I nodded. "Not that he'd listen to me . . . we have our differences."

Damn it, how do I get information out of him? What the hell did those killers say?

"All the stupid history he spouts." Stone looked the Hunter up and down. "But then I suppose you believe all the crap about the four brothers and such."

"It's not crap! How dare you defile the legends of our people."

Stone sighed. Loudly. "Yeah, go ahead. Convince me. Tell me your version." Took a big bite of burger.

Glare. "Sashoddifail entered the World in the fire of an under-sea volcano . . . are you quite certain you've seen the All-Mother?"

Stone remembered the fire at the dancing ground . . . shifted nervously. It was just smoke.

The Hunter snickered. "Yeah, you've seen her. I'll bet you ran away like a yelping puppy." He laughed and Stone suspected he'd blushed.

Or possibly looked terrified.

He sat across the table from Stone and stared into his eyes. "She absorbed the essences of the life around her, and assumed the shape of the most advanced, the octopus."

Stone glowered. "Whales, dolphins, seals . . . "

"Shut up. The All-Mother preferred the shape of the octopus, the ability to grasp and make. She partook of all as a she explored. And at the end of the water, there were more things. Bears, wolves, cougars . . . and man. And in man she found the perfect mix. Intelligence and hands." The Hunter wiggled his fingers in the air.

Like he's telling a story to a little kid. But I'm not going to interrupt his insanity.

"And Man lived with Dogs. The All-Mother partook of both, and understood that they were two species living together, not just one. That together they were greater than both separately. And so when she created us, she made the four sons both dog and man, as mutable as she herself."

Stone wiggled his own fingers. "With cat's claws." He made himself shrug. "A tall tale for the kiddies. I figure the four sons were escapees from a government lab."

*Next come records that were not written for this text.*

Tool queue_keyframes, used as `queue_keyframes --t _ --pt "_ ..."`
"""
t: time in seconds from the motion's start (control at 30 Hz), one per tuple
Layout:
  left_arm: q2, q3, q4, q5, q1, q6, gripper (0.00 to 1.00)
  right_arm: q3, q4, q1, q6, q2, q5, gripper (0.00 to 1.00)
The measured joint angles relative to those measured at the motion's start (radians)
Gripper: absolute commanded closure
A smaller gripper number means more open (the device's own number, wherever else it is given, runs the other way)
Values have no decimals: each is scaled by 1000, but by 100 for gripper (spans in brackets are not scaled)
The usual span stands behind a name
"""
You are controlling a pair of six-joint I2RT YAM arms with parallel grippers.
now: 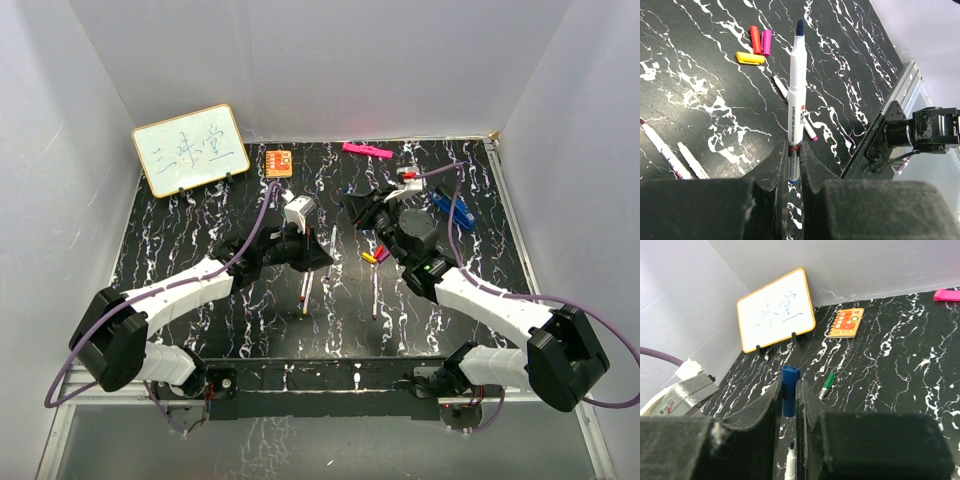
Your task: Insert the pens into the pen caps
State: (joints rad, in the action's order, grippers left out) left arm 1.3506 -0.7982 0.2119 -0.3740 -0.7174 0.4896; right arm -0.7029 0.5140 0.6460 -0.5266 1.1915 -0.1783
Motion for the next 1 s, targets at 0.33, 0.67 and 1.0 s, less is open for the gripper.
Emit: queue_keyframes --t 0.33,0.67,1.0 --pt "0 0 -7 18 0 -6 100 0 13 0 -24 24 89 100" --pt "-3 0 -8 20 0 -10 100 28 6 0 -29 26 103 100" --pt "-6 0 -11 23 0 -17 100 28 6 0 -32 29 107 100"
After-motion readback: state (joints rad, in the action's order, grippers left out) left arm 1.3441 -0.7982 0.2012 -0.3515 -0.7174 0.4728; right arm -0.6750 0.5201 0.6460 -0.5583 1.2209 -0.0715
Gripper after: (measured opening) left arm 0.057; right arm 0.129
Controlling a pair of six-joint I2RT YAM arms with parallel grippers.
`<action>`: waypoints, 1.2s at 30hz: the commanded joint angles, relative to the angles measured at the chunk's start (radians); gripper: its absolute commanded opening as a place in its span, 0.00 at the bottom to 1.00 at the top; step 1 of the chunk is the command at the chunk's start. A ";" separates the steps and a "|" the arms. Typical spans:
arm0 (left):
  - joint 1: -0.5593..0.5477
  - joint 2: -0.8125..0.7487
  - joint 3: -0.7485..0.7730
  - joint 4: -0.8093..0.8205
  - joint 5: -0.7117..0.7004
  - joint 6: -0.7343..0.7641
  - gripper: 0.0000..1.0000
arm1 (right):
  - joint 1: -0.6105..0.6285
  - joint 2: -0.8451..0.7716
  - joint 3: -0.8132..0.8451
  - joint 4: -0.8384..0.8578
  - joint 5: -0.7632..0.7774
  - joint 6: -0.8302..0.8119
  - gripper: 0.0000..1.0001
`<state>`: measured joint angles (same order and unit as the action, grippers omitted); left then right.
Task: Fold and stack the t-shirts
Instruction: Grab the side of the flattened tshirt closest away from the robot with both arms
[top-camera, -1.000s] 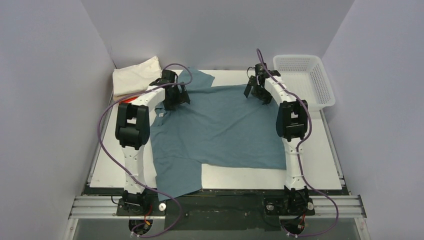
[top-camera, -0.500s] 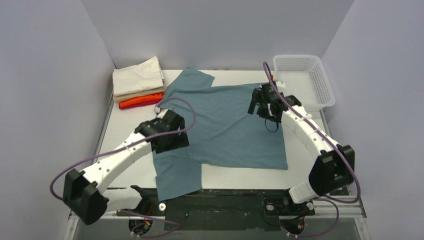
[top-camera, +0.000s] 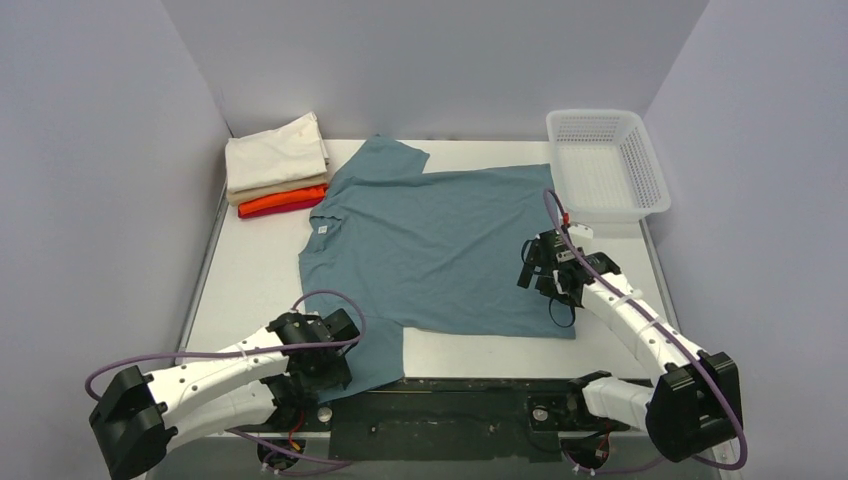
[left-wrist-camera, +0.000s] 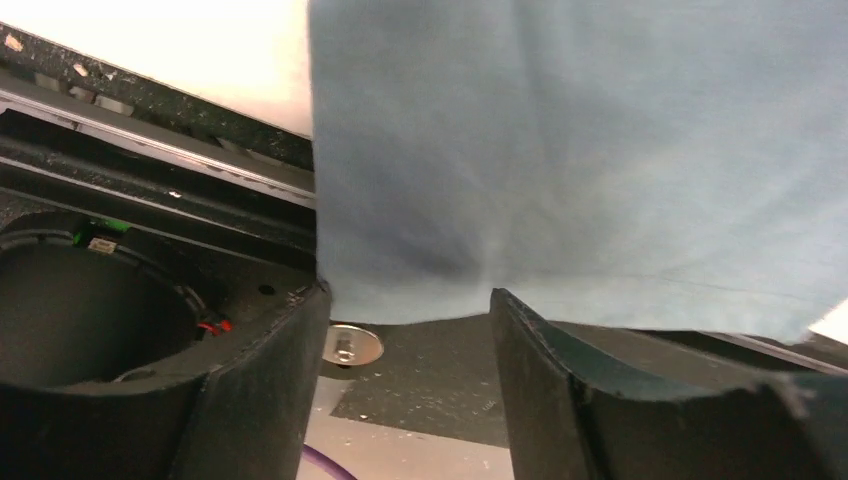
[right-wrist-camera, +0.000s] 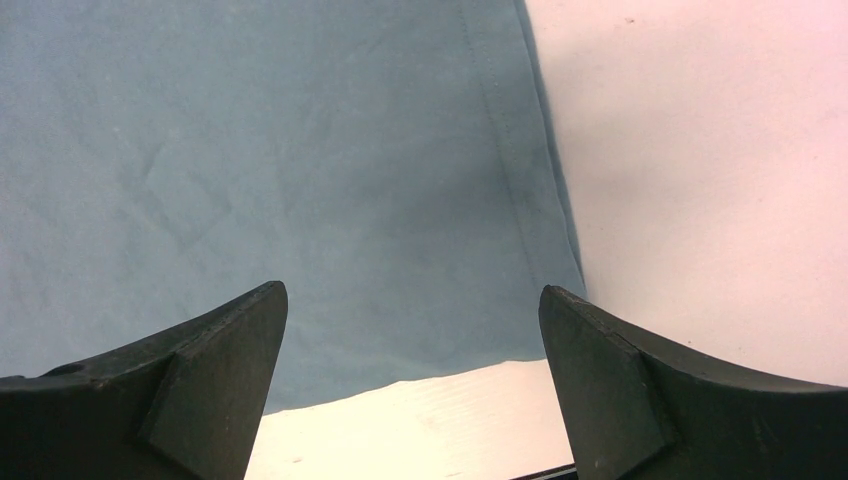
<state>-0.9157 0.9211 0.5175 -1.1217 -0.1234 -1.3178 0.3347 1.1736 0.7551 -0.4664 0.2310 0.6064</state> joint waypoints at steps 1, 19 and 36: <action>-0.007 0.026 -0.050 0.113 0.051 -0.093 0.63 | -0.028 -0.058 -0.041 -0.031 0.033 0.018 0.92; -0.006 0.047 -0.033 0.154 -0.032 -0.073 0.00 | -0.101 -0.285 -0.137 -0.277 0.010 0.046 0.91; -0.005 -0.162 0.086 0.081 -0.121 -0.038 0.00 | -0.100 -0.435 -0.278 -0.362 -0.046 0.319 0.86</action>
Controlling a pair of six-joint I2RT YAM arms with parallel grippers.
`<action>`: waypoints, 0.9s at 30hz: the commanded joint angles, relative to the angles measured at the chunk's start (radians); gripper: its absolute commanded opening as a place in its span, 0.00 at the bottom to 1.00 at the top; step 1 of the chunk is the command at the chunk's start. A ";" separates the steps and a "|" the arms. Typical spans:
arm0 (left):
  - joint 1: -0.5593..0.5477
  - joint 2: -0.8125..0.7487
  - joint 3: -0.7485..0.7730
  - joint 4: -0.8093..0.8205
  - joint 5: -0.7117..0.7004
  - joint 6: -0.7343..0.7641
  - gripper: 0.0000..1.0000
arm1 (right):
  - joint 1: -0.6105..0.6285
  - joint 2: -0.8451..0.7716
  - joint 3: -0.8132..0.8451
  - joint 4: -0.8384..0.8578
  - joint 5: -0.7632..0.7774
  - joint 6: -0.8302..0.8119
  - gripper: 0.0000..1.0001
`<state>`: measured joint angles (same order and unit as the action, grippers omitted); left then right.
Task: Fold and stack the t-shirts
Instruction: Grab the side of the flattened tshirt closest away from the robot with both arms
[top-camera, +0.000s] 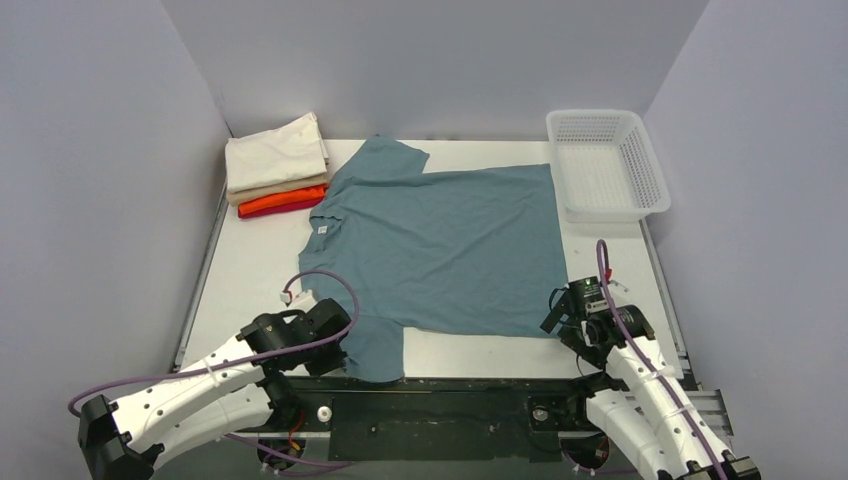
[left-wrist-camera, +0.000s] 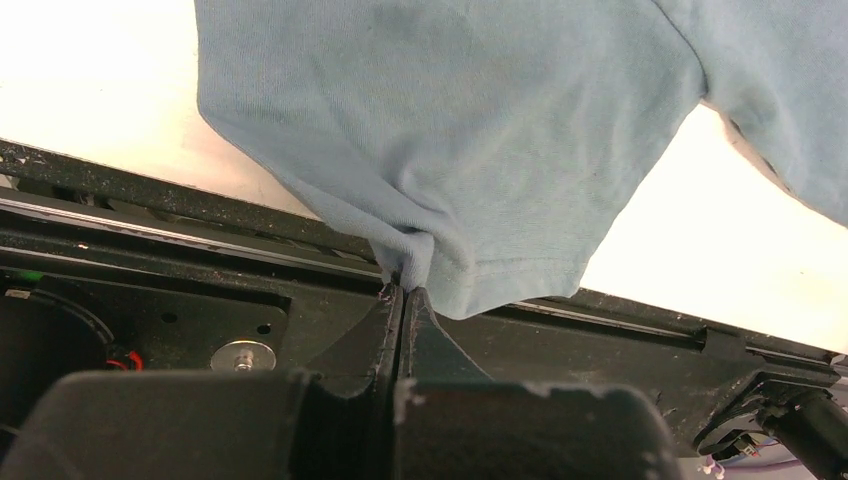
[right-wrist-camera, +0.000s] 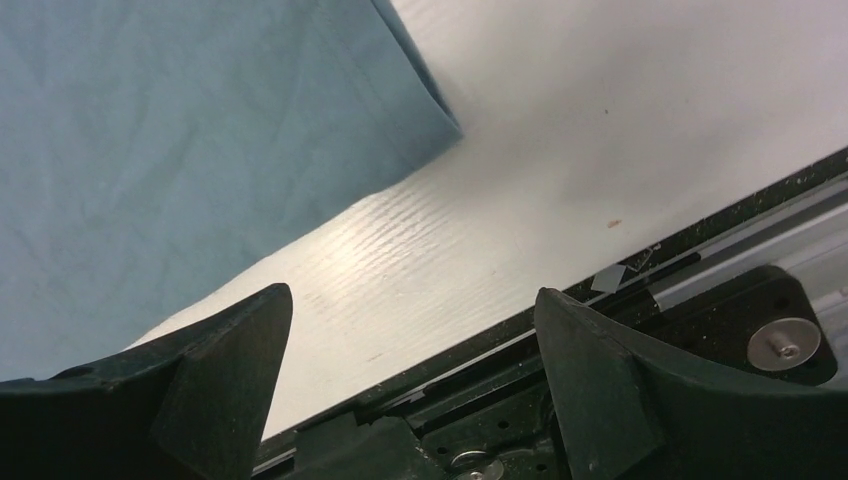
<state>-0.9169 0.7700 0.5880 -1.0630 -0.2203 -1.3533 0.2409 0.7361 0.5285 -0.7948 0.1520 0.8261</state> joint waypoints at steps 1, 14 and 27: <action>-0.004 -0.013 0.010 0.031 -0.024 0.001 0.00 | -0.005 0.010 -0.058 -0.016 0.068 0.106 0.84; -0.002 -0.094 -0.002 0.066 -0.018 0.037 0.00 | -0.008 0.180 -0.194 0.367 0.168 0.207 0.63; -0.002 -0.097 0.038 -0.019 0.017 0.060 0.00 | -0.008 0.228 -0.226 0.396 0.129 0.201 0.17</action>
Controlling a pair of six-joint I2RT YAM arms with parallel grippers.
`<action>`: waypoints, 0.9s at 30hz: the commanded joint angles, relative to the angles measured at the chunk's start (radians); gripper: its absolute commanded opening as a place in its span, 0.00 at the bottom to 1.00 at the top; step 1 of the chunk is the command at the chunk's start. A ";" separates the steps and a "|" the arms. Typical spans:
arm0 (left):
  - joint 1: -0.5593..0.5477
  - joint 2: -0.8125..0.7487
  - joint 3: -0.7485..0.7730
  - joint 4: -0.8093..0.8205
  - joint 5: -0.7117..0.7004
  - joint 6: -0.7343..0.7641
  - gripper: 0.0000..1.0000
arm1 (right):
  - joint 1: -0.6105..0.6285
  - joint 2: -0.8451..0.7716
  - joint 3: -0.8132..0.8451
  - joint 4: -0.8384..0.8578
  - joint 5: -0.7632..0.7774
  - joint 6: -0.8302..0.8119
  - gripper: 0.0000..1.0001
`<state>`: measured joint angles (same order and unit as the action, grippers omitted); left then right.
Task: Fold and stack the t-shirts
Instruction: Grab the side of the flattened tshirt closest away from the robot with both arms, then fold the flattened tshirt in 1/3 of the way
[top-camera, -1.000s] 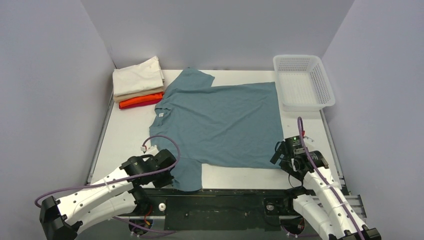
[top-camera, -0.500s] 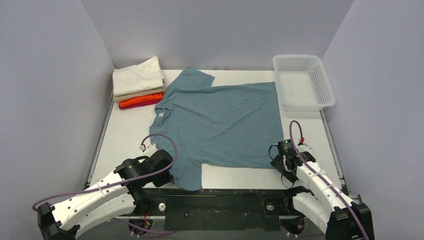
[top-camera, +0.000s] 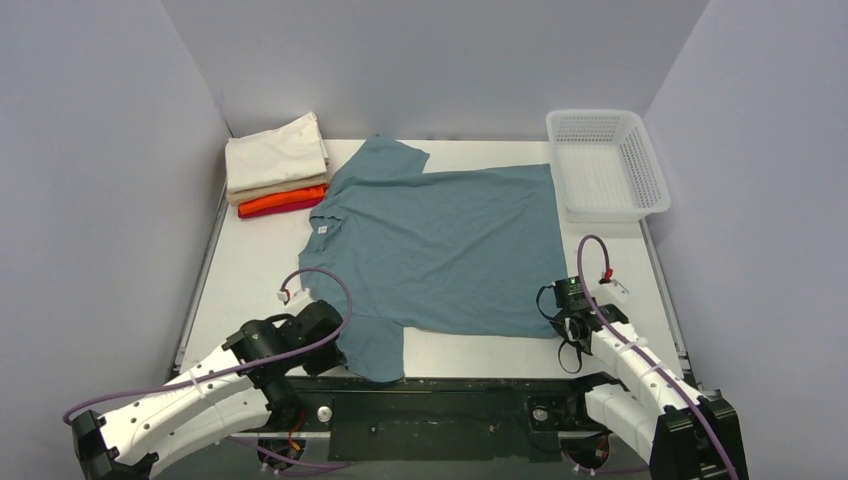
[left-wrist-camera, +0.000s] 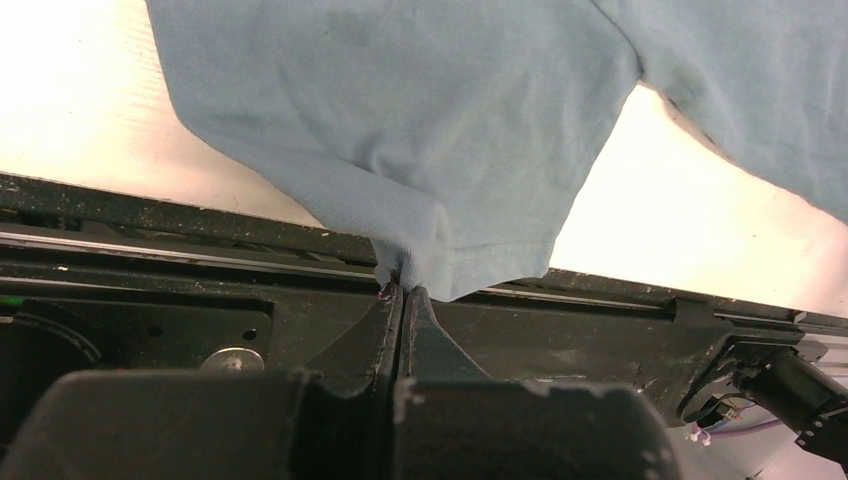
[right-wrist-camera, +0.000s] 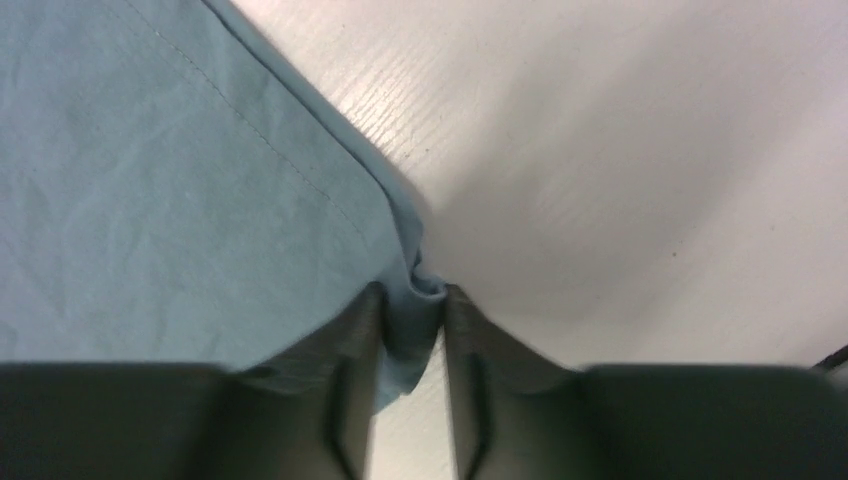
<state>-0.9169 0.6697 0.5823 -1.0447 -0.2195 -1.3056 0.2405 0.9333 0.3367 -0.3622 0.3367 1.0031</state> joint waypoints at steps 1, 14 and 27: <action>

The Hunter growled as he stood and loomed. "Don't go spouting that heresy around us, Puppy. We've danced with the Demon and we know the truth. I think you'd better head back East where you belong." He stalked out.

Stone sat and stared at what was left of his dinner. Appetite gone.

My version makes more sense.

It was just smoke.

17 November 2017 @ 08:53 am

They'd run out of news and started chatting about the weather—about how dry it had been and hopefully they wouldn't have something called a haboob.

I hadn't a clue what they were talking about, so I put my head back down. The ache was wearing off . . . I'd never tried to switch back in mid-change before. And while it was useful to know it worked, I really hoped I'd never have to do it again!

And then . . . football! Yes! Monday Night Football!

I couldn't help it, my tail wagged madly. Seahawks versus the Cardinals.

Rachel reached down and scratched that itchy spot between my shoulder blades. "So, you like football too, Stone?"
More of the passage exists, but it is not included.